### WHAT IS BEING ASKED
What is needed here is a word-for-word copy of all the entries below.

### DATASET RECORDS
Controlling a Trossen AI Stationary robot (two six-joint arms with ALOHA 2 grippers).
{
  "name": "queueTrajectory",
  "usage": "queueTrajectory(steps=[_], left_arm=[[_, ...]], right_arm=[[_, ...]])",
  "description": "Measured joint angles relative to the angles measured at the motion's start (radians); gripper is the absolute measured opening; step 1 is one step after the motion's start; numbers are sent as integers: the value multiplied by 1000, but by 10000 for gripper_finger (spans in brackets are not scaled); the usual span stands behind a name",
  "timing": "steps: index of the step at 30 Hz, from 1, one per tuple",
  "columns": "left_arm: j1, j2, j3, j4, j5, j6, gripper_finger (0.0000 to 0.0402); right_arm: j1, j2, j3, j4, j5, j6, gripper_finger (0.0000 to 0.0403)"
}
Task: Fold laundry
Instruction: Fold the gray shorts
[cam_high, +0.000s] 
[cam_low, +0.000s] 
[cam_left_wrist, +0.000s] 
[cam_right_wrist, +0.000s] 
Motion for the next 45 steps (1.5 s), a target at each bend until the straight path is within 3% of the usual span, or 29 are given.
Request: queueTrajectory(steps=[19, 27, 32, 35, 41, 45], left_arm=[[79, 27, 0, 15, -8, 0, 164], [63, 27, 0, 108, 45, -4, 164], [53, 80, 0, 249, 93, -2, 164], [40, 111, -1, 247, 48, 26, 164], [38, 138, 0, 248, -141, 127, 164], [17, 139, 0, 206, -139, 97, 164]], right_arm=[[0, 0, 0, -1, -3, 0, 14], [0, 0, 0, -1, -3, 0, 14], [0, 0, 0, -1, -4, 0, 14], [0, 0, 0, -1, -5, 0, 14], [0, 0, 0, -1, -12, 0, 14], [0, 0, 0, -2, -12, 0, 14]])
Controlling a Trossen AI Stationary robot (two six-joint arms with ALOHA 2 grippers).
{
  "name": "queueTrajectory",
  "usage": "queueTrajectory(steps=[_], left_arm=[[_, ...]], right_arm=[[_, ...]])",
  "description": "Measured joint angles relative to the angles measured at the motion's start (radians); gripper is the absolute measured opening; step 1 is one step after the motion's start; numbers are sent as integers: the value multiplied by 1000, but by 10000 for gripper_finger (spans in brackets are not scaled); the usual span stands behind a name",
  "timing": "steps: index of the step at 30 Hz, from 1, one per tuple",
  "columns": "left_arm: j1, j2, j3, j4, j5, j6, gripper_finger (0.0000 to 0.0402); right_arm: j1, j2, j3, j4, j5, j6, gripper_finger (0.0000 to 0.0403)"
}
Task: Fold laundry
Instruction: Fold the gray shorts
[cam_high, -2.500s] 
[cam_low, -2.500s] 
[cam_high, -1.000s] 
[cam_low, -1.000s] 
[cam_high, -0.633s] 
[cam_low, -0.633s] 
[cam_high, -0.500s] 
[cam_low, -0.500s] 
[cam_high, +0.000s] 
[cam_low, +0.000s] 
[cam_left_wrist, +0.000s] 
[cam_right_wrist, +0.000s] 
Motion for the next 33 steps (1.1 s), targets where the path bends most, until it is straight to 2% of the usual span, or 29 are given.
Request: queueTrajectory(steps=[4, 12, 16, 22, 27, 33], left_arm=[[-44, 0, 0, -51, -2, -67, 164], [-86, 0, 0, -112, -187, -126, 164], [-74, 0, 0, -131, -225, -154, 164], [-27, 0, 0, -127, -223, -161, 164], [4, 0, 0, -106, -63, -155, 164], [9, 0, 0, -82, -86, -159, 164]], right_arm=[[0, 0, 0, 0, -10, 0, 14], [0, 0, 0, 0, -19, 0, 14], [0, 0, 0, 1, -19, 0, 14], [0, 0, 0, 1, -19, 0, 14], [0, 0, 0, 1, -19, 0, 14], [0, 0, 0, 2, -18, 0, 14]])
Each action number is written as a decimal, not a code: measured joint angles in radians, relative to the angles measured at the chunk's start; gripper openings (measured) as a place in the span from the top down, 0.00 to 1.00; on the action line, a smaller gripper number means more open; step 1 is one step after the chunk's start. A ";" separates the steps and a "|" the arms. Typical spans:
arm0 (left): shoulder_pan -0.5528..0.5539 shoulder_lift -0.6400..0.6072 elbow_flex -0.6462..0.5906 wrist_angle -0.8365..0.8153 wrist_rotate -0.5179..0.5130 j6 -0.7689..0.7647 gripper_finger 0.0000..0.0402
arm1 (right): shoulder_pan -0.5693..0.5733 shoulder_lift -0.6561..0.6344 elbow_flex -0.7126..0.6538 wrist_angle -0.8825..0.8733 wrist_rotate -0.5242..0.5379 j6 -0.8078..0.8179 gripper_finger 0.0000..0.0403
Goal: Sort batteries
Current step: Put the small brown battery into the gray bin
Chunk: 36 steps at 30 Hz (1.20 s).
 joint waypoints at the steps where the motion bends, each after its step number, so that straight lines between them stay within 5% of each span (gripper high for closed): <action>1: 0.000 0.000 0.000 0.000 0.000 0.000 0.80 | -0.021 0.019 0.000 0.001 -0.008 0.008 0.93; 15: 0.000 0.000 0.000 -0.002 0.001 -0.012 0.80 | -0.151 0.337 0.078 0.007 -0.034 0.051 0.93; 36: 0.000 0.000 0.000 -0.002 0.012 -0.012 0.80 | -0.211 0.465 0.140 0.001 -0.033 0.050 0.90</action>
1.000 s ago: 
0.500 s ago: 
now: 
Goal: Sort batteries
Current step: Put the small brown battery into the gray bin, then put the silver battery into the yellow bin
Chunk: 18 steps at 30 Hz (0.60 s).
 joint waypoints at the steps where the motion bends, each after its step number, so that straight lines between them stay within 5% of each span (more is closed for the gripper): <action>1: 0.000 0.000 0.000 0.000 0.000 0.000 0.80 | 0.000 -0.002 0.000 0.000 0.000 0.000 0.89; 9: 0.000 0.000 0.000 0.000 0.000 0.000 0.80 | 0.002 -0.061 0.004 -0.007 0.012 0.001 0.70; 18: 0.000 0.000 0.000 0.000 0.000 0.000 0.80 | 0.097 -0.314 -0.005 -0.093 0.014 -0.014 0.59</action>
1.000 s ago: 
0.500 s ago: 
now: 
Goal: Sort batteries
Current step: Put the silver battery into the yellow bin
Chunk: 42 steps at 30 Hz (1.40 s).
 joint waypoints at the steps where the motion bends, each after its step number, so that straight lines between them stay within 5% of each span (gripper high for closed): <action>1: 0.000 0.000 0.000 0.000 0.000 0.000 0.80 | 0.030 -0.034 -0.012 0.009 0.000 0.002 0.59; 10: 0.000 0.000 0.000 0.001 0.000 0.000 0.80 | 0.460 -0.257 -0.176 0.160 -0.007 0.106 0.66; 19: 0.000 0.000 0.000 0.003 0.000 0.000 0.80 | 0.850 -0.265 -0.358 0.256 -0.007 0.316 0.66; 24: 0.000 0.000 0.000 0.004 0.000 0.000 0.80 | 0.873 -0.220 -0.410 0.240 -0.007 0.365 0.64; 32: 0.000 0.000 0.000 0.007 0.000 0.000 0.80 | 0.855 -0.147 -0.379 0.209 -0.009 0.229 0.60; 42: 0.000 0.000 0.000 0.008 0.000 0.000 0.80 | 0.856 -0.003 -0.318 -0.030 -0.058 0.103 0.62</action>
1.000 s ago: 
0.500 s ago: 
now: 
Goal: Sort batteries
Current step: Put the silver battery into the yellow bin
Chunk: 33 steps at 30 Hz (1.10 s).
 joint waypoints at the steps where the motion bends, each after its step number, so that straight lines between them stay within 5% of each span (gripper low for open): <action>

### SOLUTION TO THE EXERCISE
Controlling a Trossen AI Stationary robot (two six-joint arms with ALOHA 2 grippers).
{
  "name": "queueTrajectory",
  "usage": "queueTrajectory(steps=[_], left_arm=[[_, ...]], right_arm=[[_, ...]])",
  "description": "Measured joint angles relative to the angles measured at the motion's start (radians); gripper is the absolute measured opening; step 1 is one step after the motion's start; numbers are sent as integers: the value multiplied by 1000, but by 10000 for gripper_finger (spans in brackets are not scaled); the usual span stands behind a name",
  "timing": "steps: index of the step at 30 Hz, from 1, one per tuple",
  "columns": "left_arm: j1, j2, j3, j4, j5, j6, gripper_finger (0.0000 to 0.0402); right_arm: j1, j2, j3, j4, j5, j6, gripper_finger (0.0000 to 0.0403)"
}
Task: Fold laundry
Instruction: Fold the gray shorts
[cam_high, +0.000s] 
[cam_low, +0.000s] 
[cam_left_wrist, +0.000s] 
[cam_right_wrist, +0.000s] 
Motion for the next 45 steps (1.5 s), a target at each bend until the straight path is within 3% of the usual span, or 29 are given.
Request: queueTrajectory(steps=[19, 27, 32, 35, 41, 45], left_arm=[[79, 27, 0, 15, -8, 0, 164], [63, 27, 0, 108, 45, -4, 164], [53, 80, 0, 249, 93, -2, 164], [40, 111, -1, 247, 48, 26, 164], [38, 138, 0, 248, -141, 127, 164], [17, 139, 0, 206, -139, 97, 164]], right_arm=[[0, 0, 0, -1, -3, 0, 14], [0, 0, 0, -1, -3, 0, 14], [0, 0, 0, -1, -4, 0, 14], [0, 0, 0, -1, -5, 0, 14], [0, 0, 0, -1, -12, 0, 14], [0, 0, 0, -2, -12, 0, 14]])
Controlling a Trossen AI Stationary robot (two six-joint arms with ALOHA 2 grippers).
{
  "name": "queueTrajectory",
  "usage": "queueTrajectory(steps=[_], left_arm=[[_, ...]], right_arm=[[_, ...]])",
  "description": "Measured joint angles relative to the angles measured at the motion's start (radians); gripper is the absolute measured opening; step 1 is one step after the motion's start; numbers are sent as integers: the value multiplied by 1000, but by 10000 for gripper_finger (spans in brackets are not scaled); the usual span stands behind a name",
  "timing": "steps: index of the step at 30 Hz, from 1, one per tuple",
  "columns": "left_arm: j1, j2, j3, j4, j5, j6, gripper_finger (0.0000 to 0.0402); right_arm: j1, j2, j3, j4, j5, j6, gripper_finger (0.0000 to 0.0403)"
}
Task: Fold laundry
Instruction: Fold the gray shorts
[cam_high, -2.500s] 
[cam_low, -2.500s] 
[cam_high, -1.000s] 
[cam_low, -1.000s] 
[cam_high, -0.633s] 
[cam_low, -0.633s] 
[cam_high, -0.500s] 
[cam_low, -0.500s] 
[cam_high, +0.000s] 
[cam_low, +0.000s] 
[cam_left_wrist, +0.000s] 
[cam_right_wrist, +0.000s] 
Motion for the next 33 steps (1.1 s), targets where the path bends most, until it is straight to 2% of the usual span, or 29 are given.
Request: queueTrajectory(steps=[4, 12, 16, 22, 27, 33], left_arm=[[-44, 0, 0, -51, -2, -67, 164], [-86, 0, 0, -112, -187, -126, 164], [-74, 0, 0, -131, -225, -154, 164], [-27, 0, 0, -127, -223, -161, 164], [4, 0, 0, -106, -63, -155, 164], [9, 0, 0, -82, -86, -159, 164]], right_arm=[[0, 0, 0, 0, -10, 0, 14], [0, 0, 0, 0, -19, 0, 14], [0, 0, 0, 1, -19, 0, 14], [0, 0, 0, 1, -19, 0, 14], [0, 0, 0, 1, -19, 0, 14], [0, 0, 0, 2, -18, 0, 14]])
Each action number is written as a decimal, not a code: measured joint angles in radians, relative to the angles measured at the chunk's start; gripper openings (measured) as a place in the span from the top down, 0.00 to 1.00; on the action line, a smaller gripper number means more open; step 1 is one step after the chunk's start. A ";" separates the steps and a "|" the arms. Typical spans:
arm0 (left): shoulder_pan -0.5528..0.5539 shoulder_lift -0.6400..0.6072 elbow_flex -0.6462..0.5906 wrist_angle -0.8365..0.8153 wrist_rotate -0.5179..0.5130 j6 -0.7689..0.7647 gripper_finger 0.0000..0.0402
arm1 (right): shoulder_pan -0.5693..0.5733 shoulder_lift -0.6561..0.6344 elbow_flex -0.7126..0.6538 wrist_angle -0.8825..0.8733 wrist_rotate -0.5242..0.5379 j6 -0.8078..0.8179 gripper_finger 0.0000..0.0403
Goal: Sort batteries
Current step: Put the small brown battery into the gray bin
Chunk: 36 steps at 30 Hz (1.20 s).
 joint waypoints at the steps where the motion bends, each after its step number, so that straight lines between them stay within 5% of each span (gripper high for closed): <action>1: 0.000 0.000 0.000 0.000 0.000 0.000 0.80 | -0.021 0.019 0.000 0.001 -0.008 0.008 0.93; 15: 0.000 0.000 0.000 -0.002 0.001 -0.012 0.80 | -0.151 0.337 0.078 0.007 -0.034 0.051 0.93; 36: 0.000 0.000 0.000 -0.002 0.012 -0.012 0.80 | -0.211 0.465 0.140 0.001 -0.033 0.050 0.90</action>
1.000 s ago: 
0.500 s ago: 
now: 
Goal: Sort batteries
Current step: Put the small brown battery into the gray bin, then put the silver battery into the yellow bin
Chunk: 18 steps at 30 Hz (0.60 s).
 joint waypoints at the steps where the motion bends, each after its step number, so that straight lines between them stay within 5% of each span (more is closed for the gripper): <action>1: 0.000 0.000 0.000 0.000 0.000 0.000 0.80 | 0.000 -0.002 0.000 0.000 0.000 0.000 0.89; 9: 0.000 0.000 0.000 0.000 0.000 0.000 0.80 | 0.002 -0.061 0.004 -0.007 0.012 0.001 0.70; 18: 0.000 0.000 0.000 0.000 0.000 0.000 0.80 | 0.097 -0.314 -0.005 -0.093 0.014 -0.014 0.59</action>
1.000 s ago: 
0.500 s ago: 
now: 
Goal: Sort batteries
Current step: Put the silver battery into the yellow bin
Chunk: 42 steps at 30 Hz (1.40 s).
 joint waypoints at the steps where the motion bends, each after its step number, so that straight lines between them stay within 5% of each span (gripper high for closed): <action>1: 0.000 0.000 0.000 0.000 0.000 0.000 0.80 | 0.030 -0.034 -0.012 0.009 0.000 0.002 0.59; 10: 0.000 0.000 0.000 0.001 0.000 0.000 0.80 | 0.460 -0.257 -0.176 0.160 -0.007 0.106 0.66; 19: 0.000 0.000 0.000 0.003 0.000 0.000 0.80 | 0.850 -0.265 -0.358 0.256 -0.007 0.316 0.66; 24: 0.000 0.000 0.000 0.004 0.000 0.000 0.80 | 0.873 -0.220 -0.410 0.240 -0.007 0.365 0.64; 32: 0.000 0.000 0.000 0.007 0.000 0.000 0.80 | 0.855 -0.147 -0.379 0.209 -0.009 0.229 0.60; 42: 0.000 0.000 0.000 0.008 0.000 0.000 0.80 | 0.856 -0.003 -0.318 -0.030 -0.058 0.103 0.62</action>
1.000 s ago: 
0.500 s ago: 
now: 
Goal: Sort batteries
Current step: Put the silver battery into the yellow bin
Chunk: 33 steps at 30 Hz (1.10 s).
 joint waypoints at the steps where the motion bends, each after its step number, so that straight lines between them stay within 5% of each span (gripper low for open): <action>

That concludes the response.